WHAT YOU NEED TO DO:
From the listing, collect all lines containing the word "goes".

------ MATERIAL PROVIDED ------

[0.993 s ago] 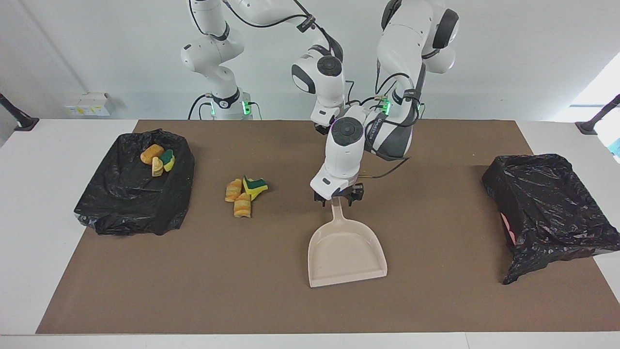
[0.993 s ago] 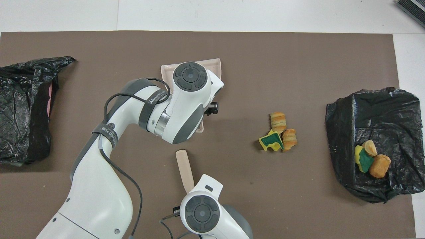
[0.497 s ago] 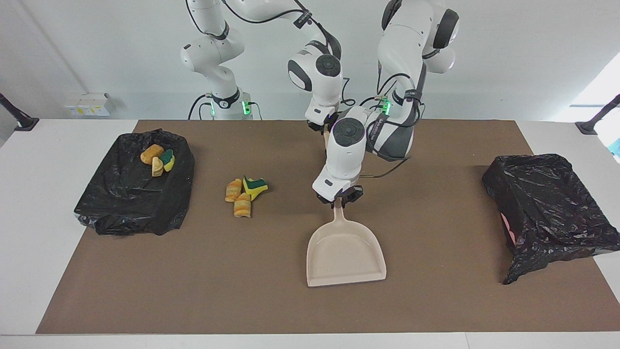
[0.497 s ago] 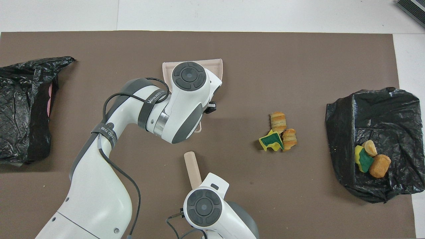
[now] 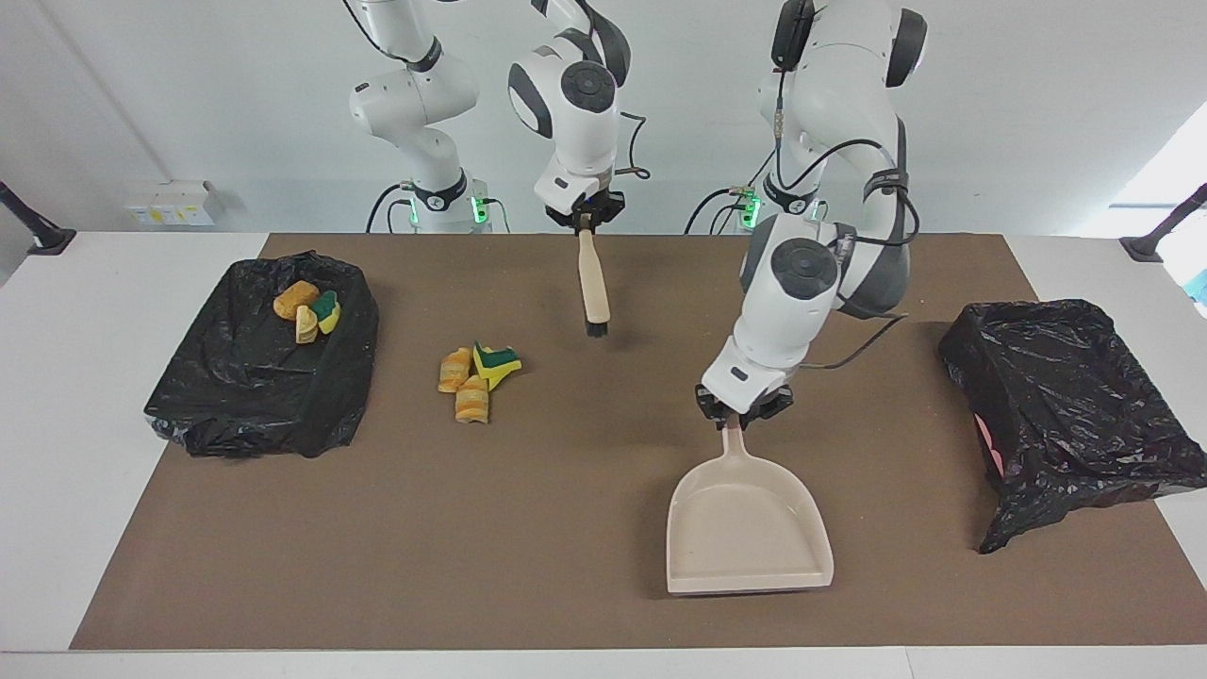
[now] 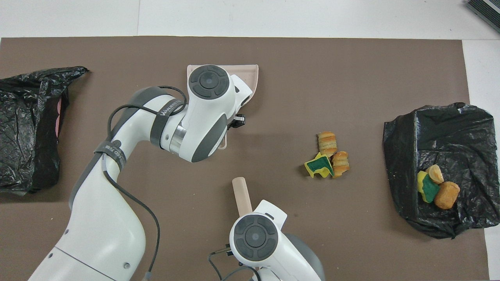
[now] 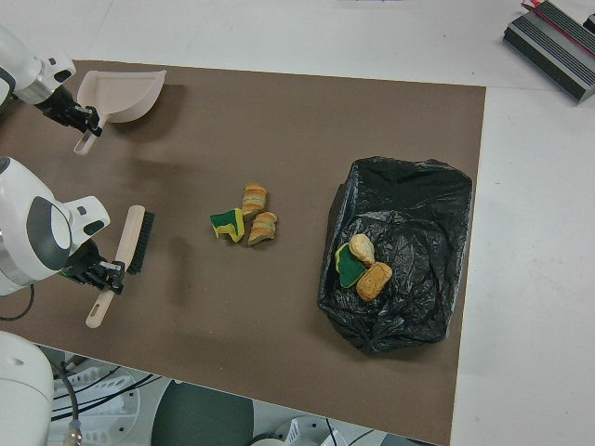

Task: Sweep and dump trash in bin
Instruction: 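Place the dustpan by the sponges while the right gripper sweeps them in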

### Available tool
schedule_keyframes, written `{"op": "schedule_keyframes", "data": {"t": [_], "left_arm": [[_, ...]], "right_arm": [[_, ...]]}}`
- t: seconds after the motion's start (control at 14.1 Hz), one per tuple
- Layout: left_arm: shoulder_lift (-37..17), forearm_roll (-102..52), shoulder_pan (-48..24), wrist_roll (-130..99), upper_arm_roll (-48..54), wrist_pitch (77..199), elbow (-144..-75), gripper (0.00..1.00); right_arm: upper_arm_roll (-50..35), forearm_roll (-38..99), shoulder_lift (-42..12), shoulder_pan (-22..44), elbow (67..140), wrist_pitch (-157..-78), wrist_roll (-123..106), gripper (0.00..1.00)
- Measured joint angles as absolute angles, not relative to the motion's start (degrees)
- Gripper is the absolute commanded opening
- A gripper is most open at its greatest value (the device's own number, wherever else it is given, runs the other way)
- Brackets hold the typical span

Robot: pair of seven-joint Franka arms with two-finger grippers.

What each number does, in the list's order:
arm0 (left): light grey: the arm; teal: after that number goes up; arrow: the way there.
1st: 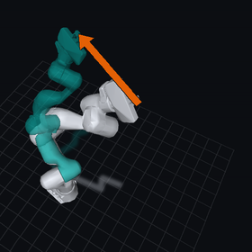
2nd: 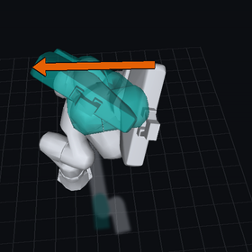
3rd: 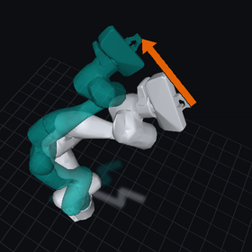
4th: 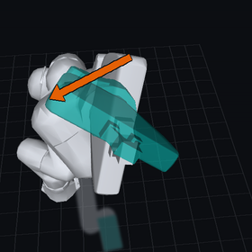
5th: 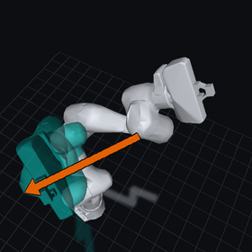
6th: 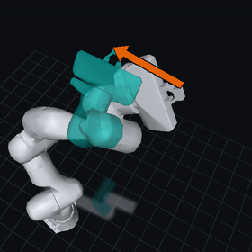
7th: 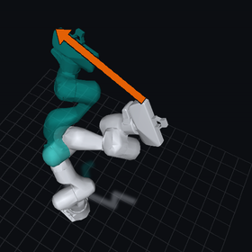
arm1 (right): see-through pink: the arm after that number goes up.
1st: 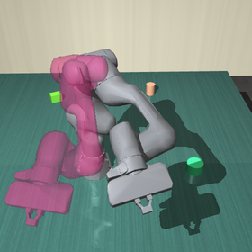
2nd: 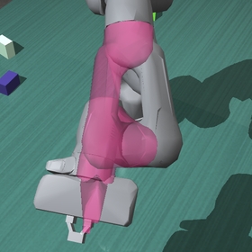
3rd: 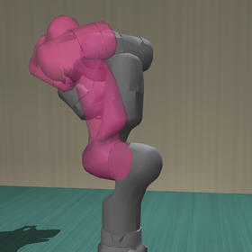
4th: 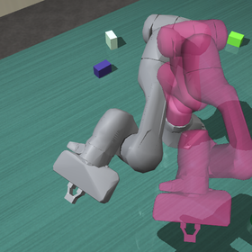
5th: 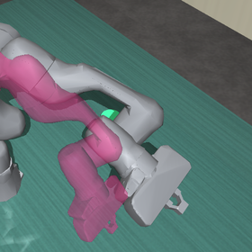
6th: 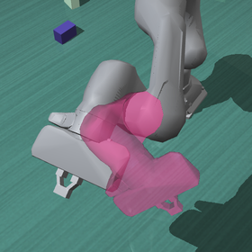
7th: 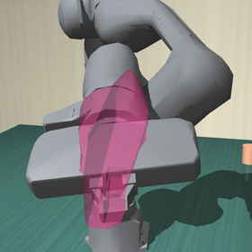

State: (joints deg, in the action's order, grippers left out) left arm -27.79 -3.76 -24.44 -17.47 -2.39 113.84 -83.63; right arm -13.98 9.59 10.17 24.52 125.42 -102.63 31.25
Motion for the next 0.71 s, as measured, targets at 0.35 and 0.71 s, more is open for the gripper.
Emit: {"op": "schedule_keyframes", "data": {"t": [0.35,0.71], "left_arm": [[-26.86,-3.77,-21.97,1.14,-2.58,110.33,-83.69,0.00],[-25.73,-2.31,-19.72,26.20,-2.74,101.84,-83.71,0.00]], "right_arm": [[-13.66,1.11,13.52,8.53,125.71,-101.12,23.24,0.00],[-13.49,-10.04,8.13,-5.05,126.68,-107.95,10.28,0.00]]}}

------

WRITTEN ANSWER:
arm0 (left): light grey: the arm; teal: after that number goes up; arrow: the way there.
arm1 (right): see-through pink: the arm after that number goes up.

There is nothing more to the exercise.